A Martian’s guide to the Internet (1)

“While writing a blog post on how to set up a web server on a Raspberry Pi, I realized that there were still quite a lot of things in the setup process that I didn’t understand well. It did allow the setup to work, but I hardly had any idea what was going on behind the scenes. Having no academic background in Networking, I just trusted Google and Stack Overflow on guiding me correctly. Turns out, that this isn’t a good strategy when you want to explain the same stuff to someone else. You surely won’t go about telling someone how to prepare fried chicken just because you have tasted it (FYI, I can prepare fried chicken and I’m a vegetarian, so haven't tasted it).
So, I rummaged through different resources in the past few days to be debriefed on how the current networking situation came to be. This post tries to sum up some of the things I learned. I might have got some of the dates wrong, or contorted some facts while trying to connect various sources from the internet, but I assure the general flow of events are pretty much the same. There will be lot of terms that you might not know (or probably know a lot about) but they eventually reveal themselves through to the end. And obviously, there’s always a lot to more to learn everyday.
As for the title of this post, eh, couldn’t think of anything catchy and the “Brief History of the Internet” was already taken by the internet’s founding fathers. Just assume that the Martians would be advanced enough to access the internet and comprehend English with technical jargon but stupid enough like me to not how how the internet works…yet..”

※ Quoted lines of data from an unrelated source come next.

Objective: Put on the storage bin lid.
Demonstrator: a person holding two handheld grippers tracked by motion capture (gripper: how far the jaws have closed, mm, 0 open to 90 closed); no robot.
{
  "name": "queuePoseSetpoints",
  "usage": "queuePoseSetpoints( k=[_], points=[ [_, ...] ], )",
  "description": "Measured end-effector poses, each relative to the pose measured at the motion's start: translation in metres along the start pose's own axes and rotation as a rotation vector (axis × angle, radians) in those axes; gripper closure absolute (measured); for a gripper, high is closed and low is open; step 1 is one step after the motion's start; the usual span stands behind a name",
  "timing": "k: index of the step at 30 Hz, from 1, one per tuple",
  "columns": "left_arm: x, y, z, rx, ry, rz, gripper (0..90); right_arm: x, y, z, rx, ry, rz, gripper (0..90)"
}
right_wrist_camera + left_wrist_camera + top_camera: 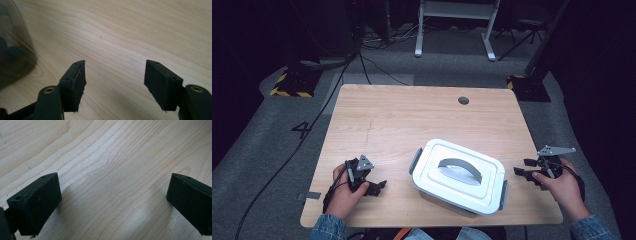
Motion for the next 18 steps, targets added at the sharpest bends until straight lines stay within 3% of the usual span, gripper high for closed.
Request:
queuePoseSetpoints(
  k=[9,12,16,18],
  points=[
    [0.000,0.000,0.000,0.000,0.000,0.000,0.0,-0.006,-0.025,-0.020,-0.002,-0.028,0.045,33.0],
    [0.000,0.000,0.000,0.000,0.000,0.000,0.0,-0.008,-0.030,-0.024,0.006,-0.025,0.035,31.1],
    [0.000,0.000,0.000,0.000,0.000,0.000,0.0,-0.007,-0.031,-0.027,0.045,-0.048,0.034,24.4],
    [0.000,0.000,0.000,0.000,0.000,0.000,0.0,-0.009,-0.031,-0.031,0.070,-0.064,0.057,13.2]
  ],
)
Point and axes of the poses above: each handheld gripper's, and its own axes: z roughly backward along the jaws, y roughly out of its top, x roughly to its right, the point moved 8 cm from there along -z, roughly forward along the jaws, and after that the axes turned 14 degrees about -y, right-handed, at the moved point
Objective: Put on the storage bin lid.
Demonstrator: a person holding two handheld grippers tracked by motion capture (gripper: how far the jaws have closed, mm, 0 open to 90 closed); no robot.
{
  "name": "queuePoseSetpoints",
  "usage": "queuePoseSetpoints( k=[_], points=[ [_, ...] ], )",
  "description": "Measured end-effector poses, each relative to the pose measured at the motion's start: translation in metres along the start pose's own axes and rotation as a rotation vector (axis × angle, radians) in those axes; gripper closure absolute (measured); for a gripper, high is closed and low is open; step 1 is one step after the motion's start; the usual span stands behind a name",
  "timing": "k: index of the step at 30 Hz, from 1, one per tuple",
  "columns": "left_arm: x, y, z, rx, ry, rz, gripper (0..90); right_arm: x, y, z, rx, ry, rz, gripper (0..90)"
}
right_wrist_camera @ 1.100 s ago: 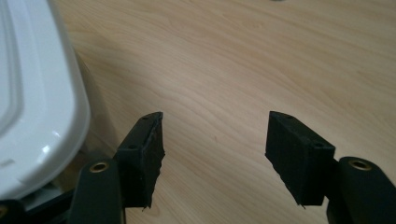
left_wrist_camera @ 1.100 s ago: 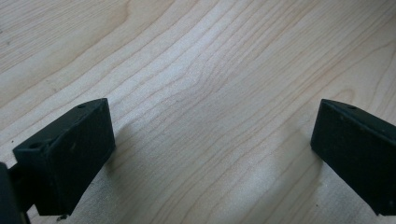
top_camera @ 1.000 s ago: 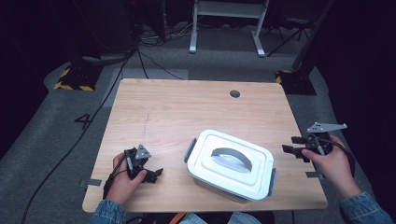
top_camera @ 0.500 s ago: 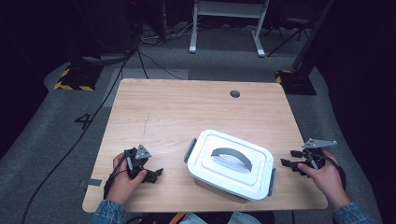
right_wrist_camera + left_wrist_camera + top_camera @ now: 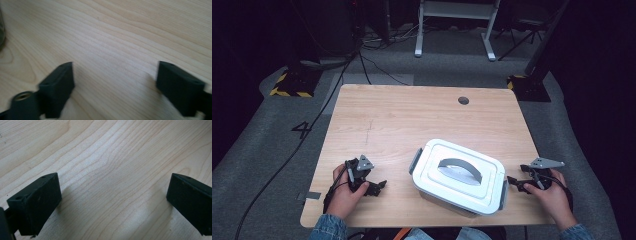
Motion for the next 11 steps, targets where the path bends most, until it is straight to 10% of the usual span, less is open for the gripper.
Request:
queuePoseSetpoints(
  k=[11],
  points=[
    [0.0000,0.0000,-0.0001,0.001,0.000,0.000,0.0,-0.0066,0.0039,-0.0100,-0.013,-0.038,-0.037,0.4]
  ],
)
Point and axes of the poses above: each handheld gripper's, and its own axes: z roughly backward along the jaws, y roughly out of its top, x roughly to its right, the point moved 8 cm from there along -z, roughly forward along the jaws, and after that the axes turned 14 degrees about -y, right-handed, at the moved point
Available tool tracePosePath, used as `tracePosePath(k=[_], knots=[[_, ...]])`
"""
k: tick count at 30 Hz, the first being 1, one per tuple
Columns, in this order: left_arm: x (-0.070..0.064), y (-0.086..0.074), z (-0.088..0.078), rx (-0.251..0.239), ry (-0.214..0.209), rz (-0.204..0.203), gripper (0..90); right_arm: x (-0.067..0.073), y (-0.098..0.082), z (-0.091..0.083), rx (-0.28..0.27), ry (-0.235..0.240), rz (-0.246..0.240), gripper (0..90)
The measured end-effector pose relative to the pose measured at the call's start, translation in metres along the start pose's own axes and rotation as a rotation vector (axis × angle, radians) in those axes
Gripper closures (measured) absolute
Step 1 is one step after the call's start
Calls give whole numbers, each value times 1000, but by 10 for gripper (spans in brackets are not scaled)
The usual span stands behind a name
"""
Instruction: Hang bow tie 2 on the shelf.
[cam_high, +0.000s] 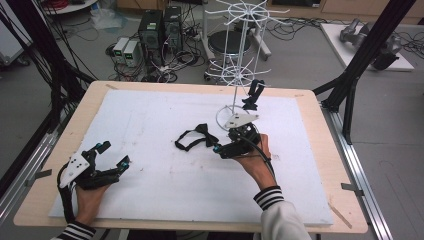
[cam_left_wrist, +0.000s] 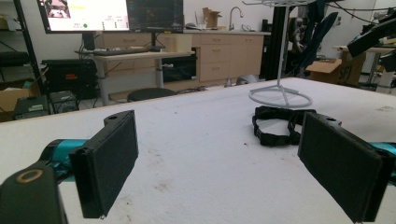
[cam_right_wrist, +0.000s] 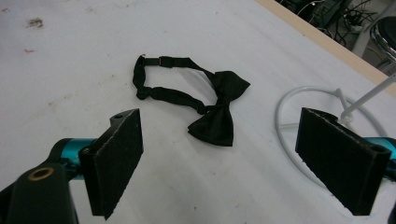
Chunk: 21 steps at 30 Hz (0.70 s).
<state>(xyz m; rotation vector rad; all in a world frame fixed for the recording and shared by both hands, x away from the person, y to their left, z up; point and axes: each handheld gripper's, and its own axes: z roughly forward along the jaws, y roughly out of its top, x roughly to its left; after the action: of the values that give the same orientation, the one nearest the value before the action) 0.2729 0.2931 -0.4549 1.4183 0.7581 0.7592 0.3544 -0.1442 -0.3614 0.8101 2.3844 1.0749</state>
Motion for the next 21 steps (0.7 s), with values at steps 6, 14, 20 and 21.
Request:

Not many people care about how the internet works, actually, not many need to know. But for some like me who spent a few too many days Google-ing about it, I have come up a with a gist of what I learnt.


Who started the Internet?

1960s :

The United States Department of Defence funded a project called ARPANET (Advanced Research Projects Agency Network) that was some sort of communications network which would enable a user to access different computers from a single terminal. This was not easily achievable during these days.

early 1960s :

Paul Baran joined the RAND (Research and Development) Corporation. This organization helped the US in being informed about issues like the space race, US-Soviet nulear arms race, heatlh care, digital revolurion and a lot more. Paul was working on a communication network system that could survive even if one of the nodes(computers) in the network was dead. It was a system of distributed adaptive message block switching.

second half of 1960s:

A similar independent research was conducted by Donald Davies at the UK’s National Physics Laboratory. He coined the term packet switching.

late 1960s:

ARPANET followed the concepts of packet switching as suggested by Donald Davies.

1970s:

Robert Kahn joined Vinton Cerf, who already worked on ARPANET at this time. They came up with a protocol that could enable any network following their protocol to be a part of ARPANET.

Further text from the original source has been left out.